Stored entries

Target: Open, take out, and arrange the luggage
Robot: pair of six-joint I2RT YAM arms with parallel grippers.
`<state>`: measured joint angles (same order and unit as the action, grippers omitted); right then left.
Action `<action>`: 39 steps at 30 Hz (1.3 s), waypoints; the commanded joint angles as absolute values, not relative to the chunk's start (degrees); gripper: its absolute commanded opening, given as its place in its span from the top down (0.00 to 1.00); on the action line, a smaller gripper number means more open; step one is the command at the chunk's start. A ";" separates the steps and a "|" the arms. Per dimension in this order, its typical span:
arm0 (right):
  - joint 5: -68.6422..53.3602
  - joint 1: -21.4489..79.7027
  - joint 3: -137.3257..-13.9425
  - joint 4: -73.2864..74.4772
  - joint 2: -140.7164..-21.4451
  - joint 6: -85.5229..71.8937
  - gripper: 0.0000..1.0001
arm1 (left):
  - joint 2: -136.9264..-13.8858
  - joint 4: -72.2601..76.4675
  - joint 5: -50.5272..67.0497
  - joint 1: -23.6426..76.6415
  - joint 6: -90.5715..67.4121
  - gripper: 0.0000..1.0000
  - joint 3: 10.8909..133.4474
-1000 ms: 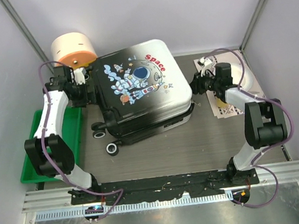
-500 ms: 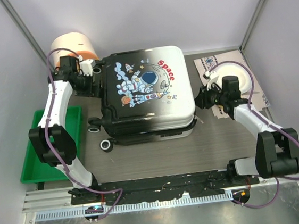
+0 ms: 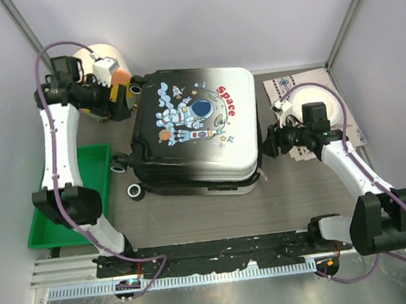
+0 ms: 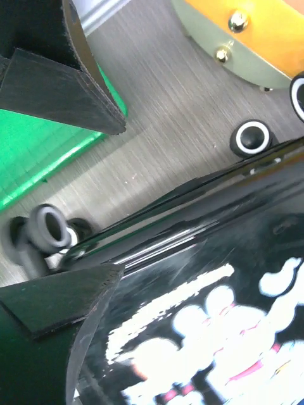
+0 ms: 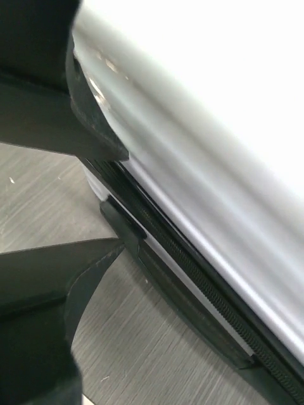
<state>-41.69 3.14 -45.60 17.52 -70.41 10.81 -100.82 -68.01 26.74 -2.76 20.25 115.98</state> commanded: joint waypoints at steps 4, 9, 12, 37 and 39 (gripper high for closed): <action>-46.41 0.79 -57.56 49.99 -65.74 26.80 0.24 | -84.12 -91.32 31.73 -6.24 44.11 0.11 106.46; -45.18 0.79 -55.20 57.74 -59.35 31.38 0.23 | -78.41 -93.51 33.83 -6.24 54.39 0.10 98.19; -43.33 0.79 -53.61 55.38 -57.13 29.19 0.23 | -75.68 -95.10 34.28 -6.07 64.57 0.10 94.40; -37.01 0.88 -65.83 69.52 -67.50 32.34 0.22 | -81.65 -87.98 21.18 2.20 88.68 0.26 79.37; -36.91 0.97 -66.18 70.92 -68.11 34.09 0.22 | -81.91 -86.67 21.36 2.20 88.16 0.39 78.58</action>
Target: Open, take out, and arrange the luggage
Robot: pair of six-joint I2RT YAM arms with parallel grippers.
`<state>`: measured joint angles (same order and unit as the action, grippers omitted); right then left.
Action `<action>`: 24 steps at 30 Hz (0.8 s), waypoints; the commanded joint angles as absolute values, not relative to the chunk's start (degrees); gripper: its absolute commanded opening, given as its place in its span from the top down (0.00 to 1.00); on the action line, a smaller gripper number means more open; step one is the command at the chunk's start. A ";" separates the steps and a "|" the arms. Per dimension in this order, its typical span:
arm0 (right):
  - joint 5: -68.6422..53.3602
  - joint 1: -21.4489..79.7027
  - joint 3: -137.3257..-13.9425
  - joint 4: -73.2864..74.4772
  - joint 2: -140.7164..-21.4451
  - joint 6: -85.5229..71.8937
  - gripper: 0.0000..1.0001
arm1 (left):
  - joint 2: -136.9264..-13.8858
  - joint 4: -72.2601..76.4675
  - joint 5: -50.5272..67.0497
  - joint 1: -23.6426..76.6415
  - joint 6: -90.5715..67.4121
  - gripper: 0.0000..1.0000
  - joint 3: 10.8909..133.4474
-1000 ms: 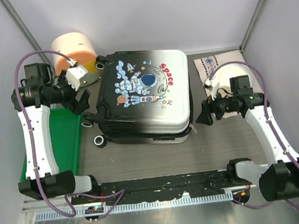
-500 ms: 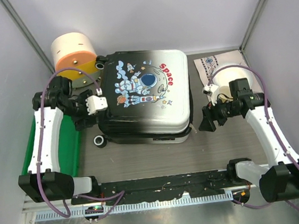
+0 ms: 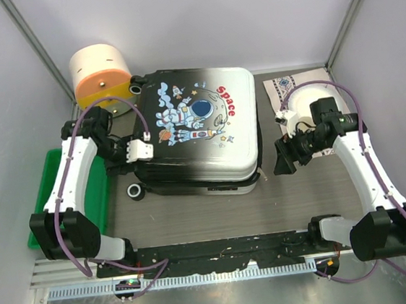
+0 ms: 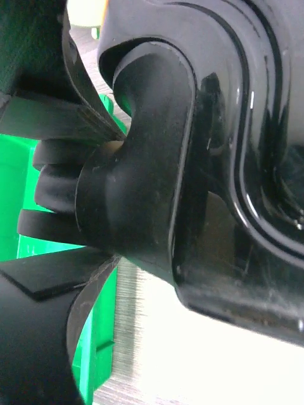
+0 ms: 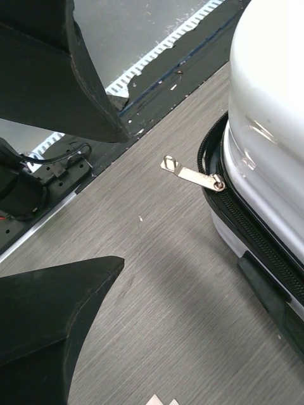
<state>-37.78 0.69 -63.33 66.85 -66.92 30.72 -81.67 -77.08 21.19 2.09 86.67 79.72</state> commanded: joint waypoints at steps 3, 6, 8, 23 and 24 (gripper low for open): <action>-38.05 0.97 -65.39 70.84 -67.41 36.02 0.22 | -81.04 -83.68 22.84 2.20 85.08 0.61 78.05; -39.90 0.97 -65.04 70.05 -68.02 37.26 0.22 | -78.67 -84.11 26.44 2.20 83.42 0.95 79.45; -42.26 0.97 -64.60 70.74 -68.64 41.20 0.22 | -76.04 -84.11 27.86 2.11 82.97 1.00 80.07; -47.99 0.97 -45.35 49.75 -57.39 49.39 0.26 | -71.89 -85.79 33.75 0.88 78.66 1.00 84.29; -48.77 0.97 -44.92 49.31 -57.65 49.48 0.26 | -72.24 -85.52 33.75 0.70 78.58 1.00 83.50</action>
<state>-45.54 0.75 -45.82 56.18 -57.12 48.01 -73.36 -79.20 30.20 2.11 82.83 82.74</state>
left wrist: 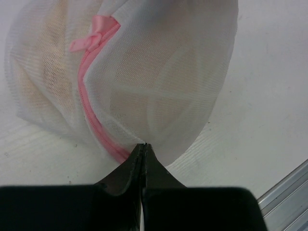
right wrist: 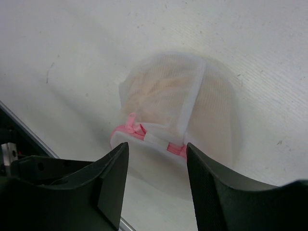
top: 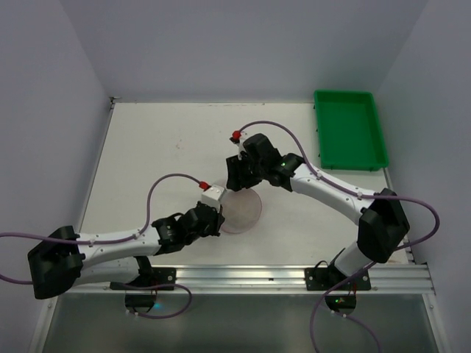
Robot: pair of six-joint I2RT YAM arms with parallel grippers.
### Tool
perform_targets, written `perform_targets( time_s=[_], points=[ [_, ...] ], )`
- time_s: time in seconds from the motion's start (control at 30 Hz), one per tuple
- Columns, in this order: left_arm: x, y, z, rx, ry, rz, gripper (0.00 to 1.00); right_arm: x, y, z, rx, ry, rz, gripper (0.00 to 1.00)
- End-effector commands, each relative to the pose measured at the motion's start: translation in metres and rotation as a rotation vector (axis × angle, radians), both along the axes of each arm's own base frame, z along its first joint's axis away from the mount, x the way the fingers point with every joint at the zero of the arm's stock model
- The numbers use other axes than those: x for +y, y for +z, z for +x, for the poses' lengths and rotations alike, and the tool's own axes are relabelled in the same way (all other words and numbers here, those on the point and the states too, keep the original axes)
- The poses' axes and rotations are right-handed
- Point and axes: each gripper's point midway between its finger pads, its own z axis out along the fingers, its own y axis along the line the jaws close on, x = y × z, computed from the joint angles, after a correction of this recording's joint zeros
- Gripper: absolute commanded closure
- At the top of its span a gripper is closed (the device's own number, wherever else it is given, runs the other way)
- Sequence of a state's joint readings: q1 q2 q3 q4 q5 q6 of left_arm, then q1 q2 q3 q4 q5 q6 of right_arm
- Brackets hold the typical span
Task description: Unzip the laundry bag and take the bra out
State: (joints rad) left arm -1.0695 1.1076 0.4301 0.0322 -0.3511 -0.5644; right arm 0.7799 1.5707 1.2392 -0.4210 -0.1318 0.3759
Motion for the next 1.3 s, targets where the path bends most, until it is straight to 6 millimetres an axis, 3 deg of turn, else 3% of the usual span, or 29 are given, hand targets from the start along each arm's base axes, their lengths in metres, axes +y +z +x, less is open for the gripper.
perform_targets(
  time_s=[0.0, 0.07, 0.1, 0.17, 0.2, 0.27, 0.3, 0.5, 0.57, 0.63, 0.67, 0.77, 0.9, 1.07, 1.27],
  points=[
    [0.002, 0.020, 0.006, -0.043, 0.058, -0.066, 0.99, -0.004, 0.005, 0.013, -0.070, -0.024, -0.035, 0.47],
    [0.004, 0.026, 0.006, -0.053, 0.068, -0.088, 0.93, -0.009, 0.009, 0.010, -0.078, -0.035, -0.026, 0.45],
    [0.007, 0.026, 0.004, -0.042, 0.079, -0.090, 0.77, -0.014, 0.006, 0.009, -0.082, -0.047, -0.035, 0.44],
    [0.010, 0.035, 0.003, -0.041, 0.094, -0.116, 0.58, -0.019, 0.009, 0.007, -0.091, -0.060, -0.032, 0.40],
    [0.013, 0.037, 0.001, -0.026, 0.113, -0.132, 0.29, -0.025, 0.012, 0.005, -0.104, -0.067, -0.022, 0.39],
    [0.018, 0.051, 0.003, -0.035, 0.157, -0.187, 0.13, -0.032, 0.007, -0.001, -0.098, -0.061, -0.017, 0.35],
    [0.019, 0.057, 0.004, -0.040, 0.171, -0.208, 0.05, -0.033, 0.014, 0.000, -0.106, -0.057, 0.016, 0.34],
    [0.032, 0.098, 0.022, -0.147, 0.231, -0.232, 0.03, -0.049, 0.004, -0.006, -0.096, -0.075, 0.036, 0.31],
    [0.039, 0.105, 0.037, -0.184, 0.234, -0.190, 0.03, -0.051, -0.001, -0.015, -0.070, -0.061, 0.061, 0.30],
    [0.035, 0.106, 0.043, -0.160, 0.170, -0.203, 0.04, -0.051, 0.001, -0.016, -0.069, -0.059, 0.098, 0.30],
    [0.046, 0.108, 0.061, -0.166, 0.206, -0.207, 0.04, -0.052, -0.008, -0.022, -0.033, -0.047, 0.115, 0.30],
    [0.043, 0.122, 0.078, -0.175, 0.160, -0.300, 0.05, -0.050, -0.014, -0.033, -0.008, -0.011, 0.184, 0.30],
    [0.029, 0.124, 0.086, -0.123, 0.055, -0.364, 0.07, -0.049, -0.015, -0.028, -0.006, 0.011, 0.256, 0.30],
    [0.011, 0.111, 0.095, -0.053, -0.037, -0.391, 0.11, -0.045, -0.017, -0.023, 0.001, 0.040, 0.271, 0.28],
    [-0.005, 0.101, 0.091, 0.043, -0.095, -0.446, 0.25, -0.037, -0.017, -0.021, -0.001, 0.097, 0.281, 0.30]
  ],
)
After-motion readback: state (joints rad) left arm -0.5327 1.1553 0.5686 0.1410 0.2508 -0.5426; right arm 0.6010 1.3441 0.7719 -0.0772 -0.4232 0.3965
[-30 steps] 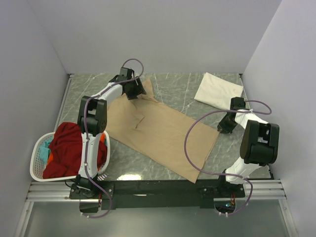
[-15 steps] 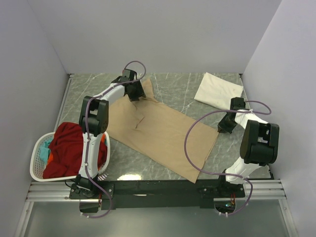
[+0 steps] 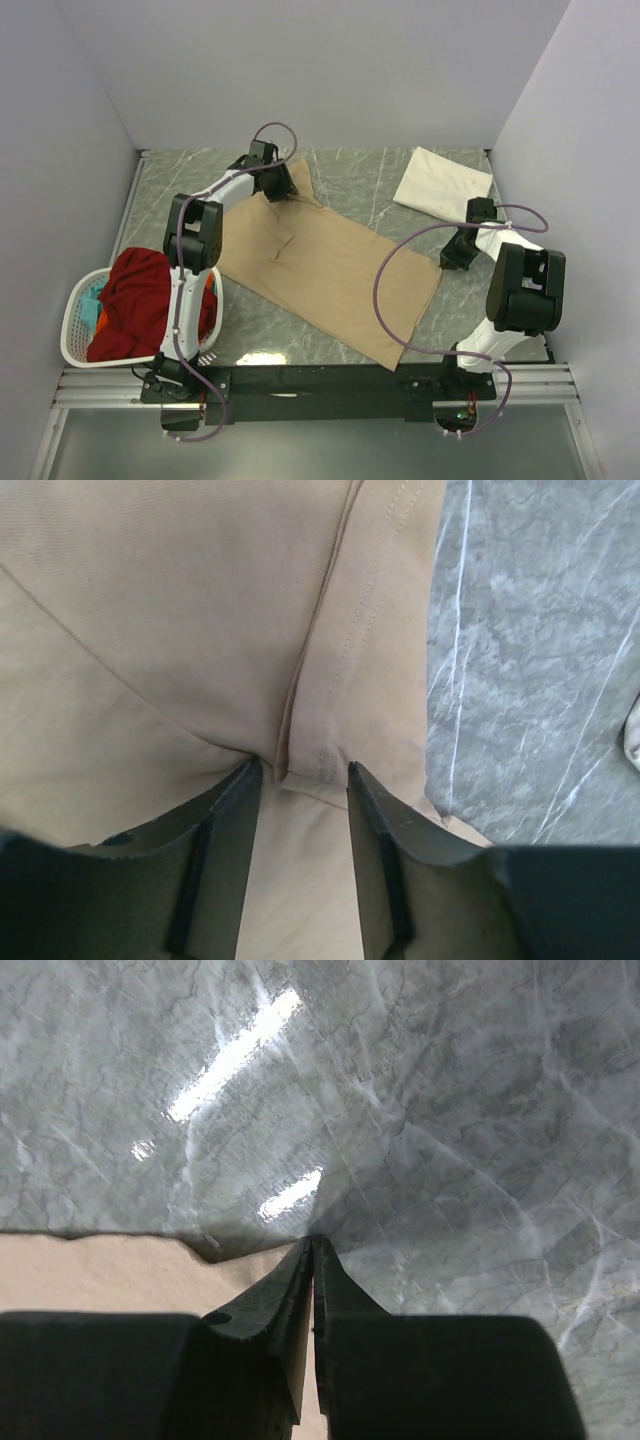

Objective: Fold and stack the t-shirts
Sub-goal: Fold the tshirt

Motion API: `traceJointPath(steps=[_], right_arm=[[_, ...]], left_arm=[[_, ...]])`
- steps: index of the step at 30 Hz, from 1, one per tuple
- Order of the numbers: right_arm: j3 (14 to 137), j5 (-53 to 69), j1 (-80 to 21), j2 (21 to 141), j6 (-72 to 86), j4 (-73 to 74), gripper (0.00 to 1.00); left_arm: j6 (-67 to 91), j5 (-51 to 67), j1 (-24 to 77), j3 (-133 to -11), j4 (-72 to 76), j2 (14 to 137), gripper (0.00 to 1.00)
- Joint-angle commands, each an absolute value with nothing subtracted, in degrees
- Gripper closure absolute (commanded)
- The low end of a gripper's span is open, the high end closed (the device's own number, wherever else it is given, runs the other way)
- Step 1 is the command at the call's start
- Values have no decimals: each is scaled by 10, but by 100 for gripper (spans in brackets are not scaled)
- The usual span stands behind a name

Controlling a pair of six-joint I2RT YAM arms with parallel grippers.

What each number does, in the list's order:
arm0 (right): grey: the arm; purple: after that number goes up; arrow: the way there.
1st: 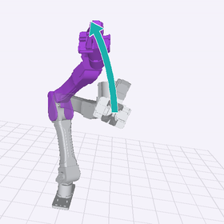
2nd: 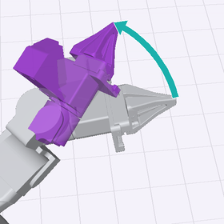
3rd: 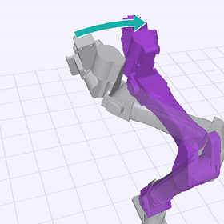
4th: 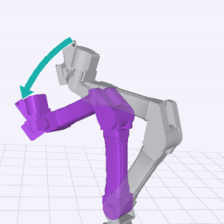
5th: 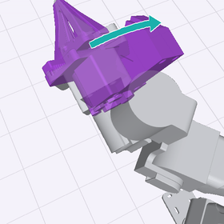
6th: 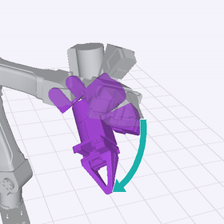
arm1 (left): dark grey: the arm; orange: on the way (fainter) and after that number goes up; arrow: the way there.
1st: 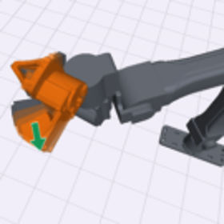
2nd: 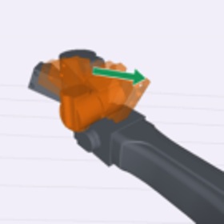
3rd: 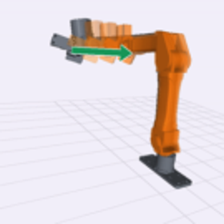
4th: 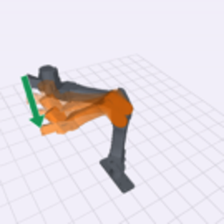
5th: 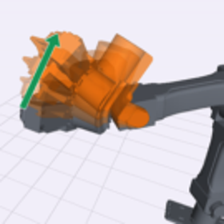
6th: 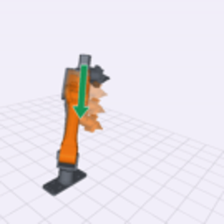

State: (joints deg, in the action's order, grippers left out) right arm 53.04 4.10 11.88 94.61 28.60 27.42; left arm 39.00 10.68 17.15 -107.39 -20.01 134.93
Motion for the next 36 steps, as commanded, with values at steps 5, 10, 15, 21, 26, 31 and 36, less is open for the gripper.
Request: traceJointPath(steps=[5,10,15,21,26,31,36], right_arm=[[527,46,121,955,277,270,92],[529,47,122,958,276,270,92],[528,46,121,958,276,270,93],[531,46,120,962,275,272,93],[532,47,121,963,273,272,98],[533,45,121,959,273,277,100],[532,45,120,936,273,283,100]], left_arm=[[411,116,175,-1081,-163,1349,56],[414,125,175,-1102,-174,1361,61],[425,122,175,-1102,-163,1358,62],[425,124,175,-1114,-171,1367,71],[424,125,175,-1112,-176,1364,83],[425,113,175,-1095,-171,1345,100],[411,91,175,-1069,-160,1311,100]])
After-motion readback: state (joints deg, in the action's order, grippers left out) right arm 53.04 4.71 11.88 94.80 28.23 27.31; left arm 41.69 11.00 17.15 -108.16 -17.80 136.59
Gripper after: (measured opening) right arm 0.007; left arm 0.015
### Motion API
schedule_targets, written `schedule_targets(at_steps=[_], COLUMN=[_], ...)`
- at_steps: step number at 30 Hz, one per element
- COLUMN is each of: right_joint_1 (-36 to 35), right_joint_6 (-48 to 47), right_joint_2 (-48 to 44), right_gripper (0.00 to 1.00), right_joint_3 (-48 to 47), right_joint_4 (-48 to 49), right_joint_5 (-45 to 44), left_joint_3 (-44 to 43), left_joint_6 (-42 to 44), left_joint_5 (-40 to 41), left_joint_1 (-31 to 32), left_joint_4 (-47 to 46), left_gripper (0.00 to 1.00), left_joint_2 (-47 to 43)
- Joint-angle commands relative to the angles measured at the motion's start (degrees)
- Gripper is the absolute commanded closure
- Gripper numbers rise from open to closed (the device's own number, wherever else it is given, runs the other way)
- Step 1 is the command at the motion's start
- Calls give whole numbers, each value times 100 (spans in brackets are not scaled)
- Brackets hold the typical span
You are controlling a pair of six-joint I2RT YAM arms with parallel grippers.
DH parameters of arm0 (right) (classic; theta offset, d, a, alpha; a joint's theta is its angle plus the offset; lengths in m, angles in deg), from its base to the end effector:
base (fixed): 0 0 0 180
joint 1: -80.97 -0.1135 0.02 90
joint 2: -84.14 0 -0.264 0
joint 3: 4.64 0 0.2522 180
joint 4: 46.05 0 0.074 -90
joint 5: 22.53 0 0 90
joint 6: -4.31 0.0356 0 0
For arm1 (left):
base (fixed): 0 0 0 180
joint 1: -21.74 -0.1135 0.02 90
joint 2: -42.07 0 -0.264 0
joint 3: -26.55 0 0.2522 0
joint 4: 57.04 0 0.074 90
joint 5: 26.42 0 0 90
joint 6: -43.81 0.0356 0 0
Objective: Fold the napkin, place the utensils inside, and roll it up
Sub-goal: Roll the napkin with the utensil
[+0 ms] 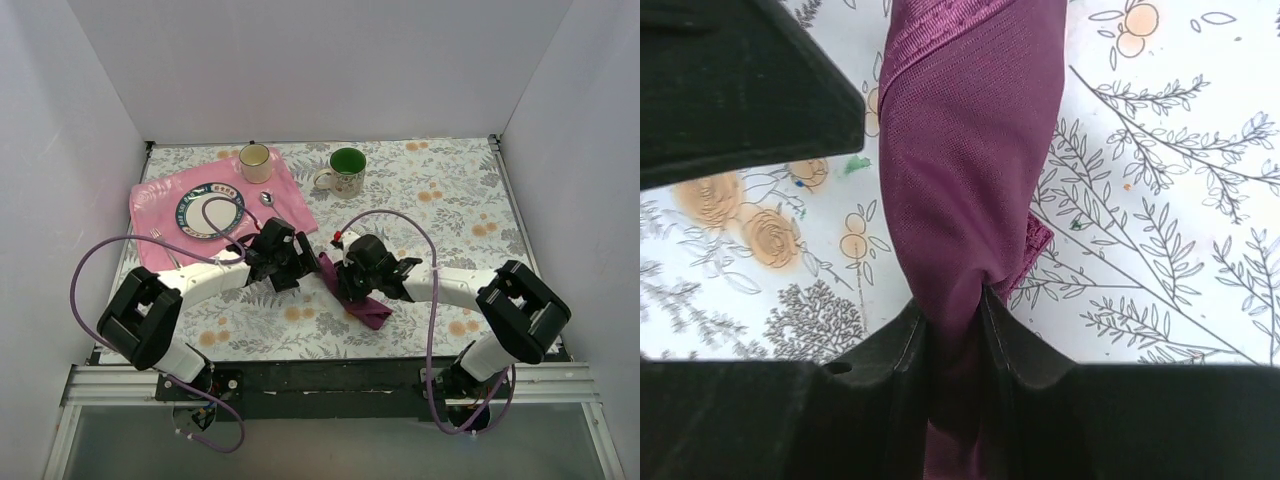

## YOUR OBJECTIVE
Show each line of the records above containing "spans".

## TASK SOLUTION
- Values have no decimals: each is scaled by 10, but by 100 for gripper (spans in brackets are not scaled)
- Calls give whole numbers, each value times 100 (spans in brackets are not scaled)

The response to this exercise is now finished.